En unas pocas semanas la realidad ha cambiado tanto que resulta casi increíble. ¿Quién se habría creído, hace unos meses, que íbamos a estar más de un mes confinados en nuestras casas y amenazados por un virus que se ha convertido en pandemia mundial?

Como en el guion de una película de zombis de serie B, nos hemos aproximado al borde de un abismo. Hoy ya no parece tan increíble que se nos vaya de las manos una enfermedad y desate el pánico. Que el desabastecimiento alimentario provoque desórdenes y haga que un Gobierno democrático decrete el estado de excepción y el toque de queda. Hoy ya no parece imposible que nuestro confortable bienestar y nuestra seguridad puedan desaparecer de un plumazo.

" Las cosas no se joden de repente. Una sociedad no naufraga en el desayuno. En mi país llegó un cambio de gobierno en el que mucha gente tenía grandes esperanzas. Y empezaron a pasar cosas. Algunas buenas y muchas malas. Pero lo malo siempre le pasaba a los demás. Les nacionalizaban negocios. Les quitaban empresas. Todo era por la patria. Por los pobres. Empezaron a señalar a los ricos, como los alemanes a los judíos. Nos faltó colocarles una estrella amarilla. Entonces los ricos huyeron del país. Luego empezaron a señalar a los que no pensaban como ellos. Y la clase media también empezó a marcharse. Y cuando quisimos darnos cuenta, nos habíamos transformado en una ruina. Y los ricos, ahora, eran los que estaban en el gobierno. Los militares que nos encañonaban con los rifles en las calles. El país moderno, lleno de comercio y de vida en el que yo nací, se había convertido en una prisión miserable".

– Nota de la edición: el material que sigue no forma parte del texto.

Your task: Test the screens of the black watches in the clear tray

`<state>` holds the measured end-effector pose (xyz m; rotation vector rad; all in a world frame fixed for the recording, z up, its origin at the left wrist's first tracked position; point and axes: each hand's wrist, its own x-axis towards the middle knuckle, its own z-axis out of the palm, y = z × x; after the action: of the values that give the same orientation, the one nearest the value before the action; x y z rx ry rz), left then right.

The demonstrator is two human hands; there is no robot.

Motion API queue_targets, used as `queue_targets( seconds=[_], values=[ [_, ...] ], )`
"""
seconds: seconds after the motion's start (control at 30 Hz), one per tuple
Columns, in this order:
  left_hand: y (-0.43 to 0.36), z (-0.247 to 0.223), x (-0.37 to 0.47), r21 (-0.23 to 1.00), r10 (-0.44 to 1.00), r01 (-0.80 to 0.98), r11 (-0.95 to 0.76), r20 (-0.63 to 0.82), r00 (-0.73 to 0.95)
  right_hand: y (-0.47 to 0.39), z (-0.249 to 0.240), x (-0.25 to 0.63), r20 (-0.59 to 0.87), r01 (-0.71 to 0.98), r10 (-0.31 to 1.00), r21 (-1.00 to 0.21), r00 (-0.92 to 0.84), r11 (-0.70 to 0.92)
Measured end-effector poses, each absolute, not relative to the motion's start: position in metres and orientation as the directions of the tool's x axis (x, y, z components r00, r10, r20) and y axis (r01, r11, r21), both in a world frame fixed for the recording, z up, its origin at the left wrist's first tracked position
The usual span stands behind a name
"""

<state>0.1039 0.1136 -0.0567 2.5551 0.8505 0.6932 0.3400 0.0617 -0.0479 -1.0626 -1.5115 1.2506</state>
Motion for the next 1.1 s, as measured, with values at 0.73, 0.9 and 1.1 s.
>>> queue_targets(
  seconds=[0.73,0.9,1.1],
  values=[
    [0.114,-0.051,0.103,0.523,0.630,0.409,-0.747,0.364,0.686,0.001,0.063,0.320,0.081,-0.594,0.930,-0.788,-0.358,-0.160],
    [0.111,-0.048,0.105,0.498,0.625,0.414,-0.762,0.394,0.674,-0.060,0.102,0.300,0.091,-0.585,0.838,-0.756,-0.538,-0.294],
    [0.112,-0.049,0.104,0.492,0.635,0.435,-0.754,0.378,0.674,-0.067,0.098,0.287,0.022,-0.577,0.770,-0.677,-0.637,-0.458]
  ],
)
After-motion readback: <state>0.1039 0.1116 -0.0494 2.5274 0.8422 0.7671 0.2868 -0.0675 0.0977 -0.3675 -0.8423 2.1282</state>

Los testimonios de intelectuales venezolanos de hoy, que en su día creyeron de pies juntillas el discurso de Hugo Chávez -aquel líder que salía hablando siempre con la Constitución en la mano- recuerdan la decepción de Jacobo Timerman con el régimen cubano. Timerman, periodista torturado y encarcelado por la dictadura argentina, saludó a la revolución castrista con el mismo entusiasmo que miles de escritores de su generación. Años después, tras visitar la isla, escribía amargamente, con tinta de hiel, sobre la dictadura de Castro y la miseria de un pueblo acobardado, adoctrinado y prostituido, al que se le había robado la libertad.

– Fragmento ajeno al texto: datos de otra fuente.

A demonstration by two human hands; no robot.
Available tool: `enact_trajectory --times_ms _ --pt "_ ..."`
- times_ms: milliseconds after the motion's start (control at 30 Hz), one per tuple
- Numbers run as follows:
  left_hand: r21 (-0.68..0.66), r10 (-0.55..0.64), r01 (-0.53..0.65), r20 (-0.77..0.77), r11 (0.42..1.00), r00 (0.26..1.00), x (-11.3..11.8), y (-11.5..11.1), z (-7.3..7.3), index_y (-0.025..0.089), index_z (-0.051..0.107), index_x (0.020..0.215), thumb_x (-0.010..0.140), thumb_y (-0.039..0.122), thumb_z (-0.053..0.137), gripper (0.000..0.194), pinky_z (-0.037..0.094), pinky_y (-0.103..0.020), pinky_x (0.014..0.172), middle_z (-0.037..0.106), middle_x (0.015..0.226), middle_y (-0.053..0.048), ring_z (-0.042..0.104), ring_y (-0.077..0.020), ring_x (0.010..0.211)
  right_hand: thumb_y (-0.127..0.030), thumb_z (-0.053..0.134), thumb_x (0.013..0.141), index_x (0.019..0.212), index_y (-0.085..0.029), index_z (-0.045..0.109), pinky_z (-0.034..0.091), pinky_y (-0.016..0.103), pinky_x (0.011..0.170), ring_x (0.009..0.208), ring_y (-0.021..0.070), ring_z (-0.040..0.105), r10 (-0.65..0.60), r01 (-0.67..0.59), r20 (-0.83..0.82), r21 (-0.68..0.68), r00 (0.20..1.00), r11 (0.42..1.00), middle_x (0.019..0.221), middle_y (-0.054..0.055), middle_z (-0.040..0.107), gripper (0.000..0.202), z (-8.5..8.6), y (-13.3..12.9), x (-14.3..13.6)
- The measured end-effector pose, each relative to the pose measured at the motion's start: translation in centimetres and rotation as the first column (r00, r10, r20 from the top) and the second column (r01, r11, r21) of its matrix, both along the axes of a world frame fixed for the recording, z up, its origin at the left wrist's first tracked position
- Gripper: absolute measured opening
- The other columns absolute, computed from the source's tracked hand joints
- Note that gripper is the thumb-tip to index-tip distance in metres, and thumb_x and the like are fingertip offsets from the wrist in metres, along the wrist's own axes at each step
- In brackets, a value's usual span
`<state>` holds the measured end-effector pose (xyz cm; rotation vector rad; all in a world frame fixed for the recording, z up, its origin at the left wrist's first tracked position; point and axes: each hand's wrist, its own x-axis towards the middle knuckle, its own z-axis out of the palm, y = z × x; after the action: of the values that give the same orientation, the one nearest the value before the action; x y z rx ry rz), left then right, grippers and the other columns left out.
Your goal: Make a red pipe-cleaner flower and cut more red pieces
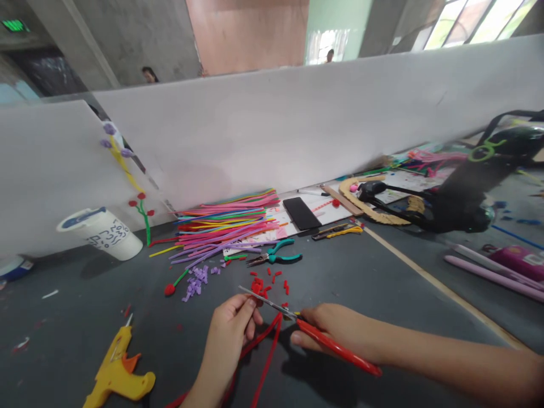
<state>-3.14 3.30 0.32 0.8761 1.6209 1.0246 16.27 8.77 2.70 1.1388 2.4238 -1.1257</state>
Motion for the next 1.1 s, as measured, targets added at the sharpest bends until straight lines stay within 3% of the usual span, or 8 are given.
enact_trajectory --times_ms 267,567,900,1100 --pt "-0.019 -0.028 0.028 -0.015 0.999 0.999 0.3 -0.1 0.2 0.016 0.055 0.052 0.069 0.050 0.055 0.038 0.018 -0.020 0.038 0.040 0.034 0.005 0.028 -0.0060 0.033 -0.057 0.036 0.083 0.073 -0.019 0.055 0.031 0.022 0.047 0.053 0.0138 0.049 0.014 -0.014 -0.001 -0.040 1.000 0.999 0.062 0.002 0.053 0.043 0.3 0.2 -0.2" --pt "-0.028 -0.028 0.028 0.000 0.999 1.000 0.1 -0.1 -0.5 0.016 0.055 0.052 0.070 0.047 0.053 0.036 0.017 -0.020 0.038 0.038 0.034 0.006 0.027 -0.0060 0.034 -0.058 0.034 0.083 0.077 -0.018 0.056 0.033 0.024 0.049 0.059 0.0181 0.056 0.031 -0.029 0.048 -0.042 0.998 0.999 0.066 0.005 0.058 0.046 1.2 0.3 -0.5" --pt "-0.043 -0.036 0.037 0.027 0.998 0.999 0.1 0.3 -0.6 0.016 0.054 0.053 0.071 0.047 0.052 0.036 0.015 -0.020 0.038 0.037 0.034 0.007 0.025 -0.0052 0.033 -0.056 0.034 0.083 0.067 -0.020 0.046 0.027 0.021 0.044 0.047 0.0098 0.036 0.006 -0.005 0.010 -0.104 1.000 0.995 0.056 -0.002 0.041 0.042 1.0 0.4 -0.6" --pt "-0.041 -0.021 0.025 0.083 0.999 0.996 -0.2 0.6 -1.4 0.014 0.055 0.054 0.071 0.044 0.055 0.034 0.015 -0.019 0.038 0.037 0.033 0.007 0.026 -0.0043 0.033 -0.051 0.038 0.084 0.060 -0.019 0.043 0.025 0.021 0.043 0.044 0.0074 0.029 -0.081 0.080 0.004 -0.169 0.997 0.982 0.052 -0.004 0.036 0.039 -0.4 0.5 -1.0"
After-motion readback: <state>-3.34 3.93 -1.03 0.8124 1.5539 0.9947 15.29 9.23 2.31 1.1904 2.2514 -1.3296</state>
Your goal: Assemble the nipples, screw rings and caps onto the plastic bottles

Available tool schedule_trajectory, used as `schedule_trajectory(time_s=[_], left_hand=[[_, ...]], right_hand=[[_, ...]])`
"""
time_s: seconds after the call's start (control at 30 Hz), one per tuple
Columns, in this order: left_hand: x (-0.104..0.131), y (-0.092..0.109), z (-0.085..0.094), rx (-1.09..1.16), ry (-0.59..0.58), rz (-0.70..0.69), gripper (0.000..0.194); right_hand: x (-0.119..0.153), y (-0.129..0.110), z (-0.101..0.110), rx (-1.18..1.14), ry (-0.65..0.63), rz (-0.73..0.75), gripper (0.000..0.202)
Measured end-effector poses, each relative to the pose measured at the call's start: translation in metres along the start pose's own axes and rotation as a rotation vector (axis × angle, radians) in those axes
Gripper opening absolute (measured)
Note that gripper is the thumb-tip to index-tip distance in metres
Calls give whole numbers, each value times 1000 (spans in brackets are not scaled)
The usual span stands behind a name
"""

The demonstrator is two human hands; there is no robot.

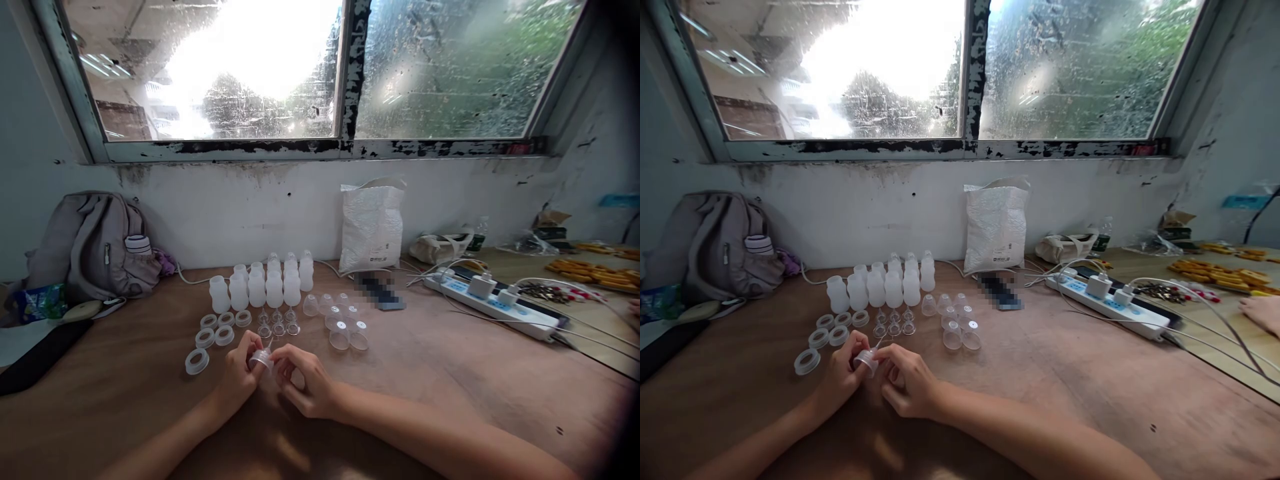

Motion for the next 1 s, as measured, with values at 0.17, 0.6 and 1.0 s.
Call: schedule_trajectory(time_s=[0.17, 0.6, 1.0], left_hand=[[4, -1, -2, 43, -2, 50, 11], [1, -5, -4, 160, -18, 21, 20], [1, -3, -14, 463, -243, 211, 16]], right_hand=[[3, -1, 2, -20, 16, -11, 38], [-6, 29, -2, -498, 211, -521, 20], [-4, 36, -2, -439, 242, -498, 23]])
Point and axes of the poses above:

España es un país europeo y una democracia del siglo XXI. Pero los adjetivos de las sociedades no son eternos. Como tampoco los logros sociales, la libertad y la prosperidad. Nuestra vida, ahora mismo, está zarandeada por lo imprevisto. Y hemos admitido, como algo inevitable, que un Gobierno democrático, en nombre del Estado, nos haya arrebatado temporalmente libertades básicas que forman parte de la esencia de la democracia: como la libre circulación o el derecho de reunión. O que controle dónde estamos y a dónde vamos a través de nuestros teléfonos móviles.

Nos han puesto en arresto domiciliario bajo la amenaza de sanciones y la vigilancia de las fuerzas del orden público. Hay multas y hasta condenas por "el delito" de salir a la calle. Hay personas cuyos padres han fallecido sin que pudieran verles: un amargo dolor que llevarán toda su vida a cuestas. Hay familias que han sido separadas de un tajo por la aplicación de unas normas inflexibles con los ciudadanos, pero, por cierto, muy laxas con los poderosos, que rompieron cuarentenas y tuvieron disponibles pruebas que estaban vetadas al resto de las personas.

Se dirá que, como ocurre con los niños, todo lo que se nos ha impuesto ha sido por nuestro propio bien. Es cierto. Pero los ciudadanos no son niños. Dicen que nos hemos sacrificado, pero el sacrificio solo existe cuando una conducta es voluntaria, no cuando viene impuesta por la coacción de un estado de alarma que por momentos ha parecido de excepción o de guerra.

El coronavirus nos ha arrebatado miles de vidas. Pero también la inocencia. Nos ha enseñado que los Gobiernos, llegado el caso, pueden decidir arbitrariamente sobre nuestras vidas y nuestras libertades. Y que nos pueden mantener encerrados cuando los que mandan -democráticamente electos- lo deciden. E incluso cortar, como un jardinero fiel, lo que ellos consideran las "ramas secas" de la sociedad. Es una lección esclarecedora de cómo las democracias se pueden volver totalitarias.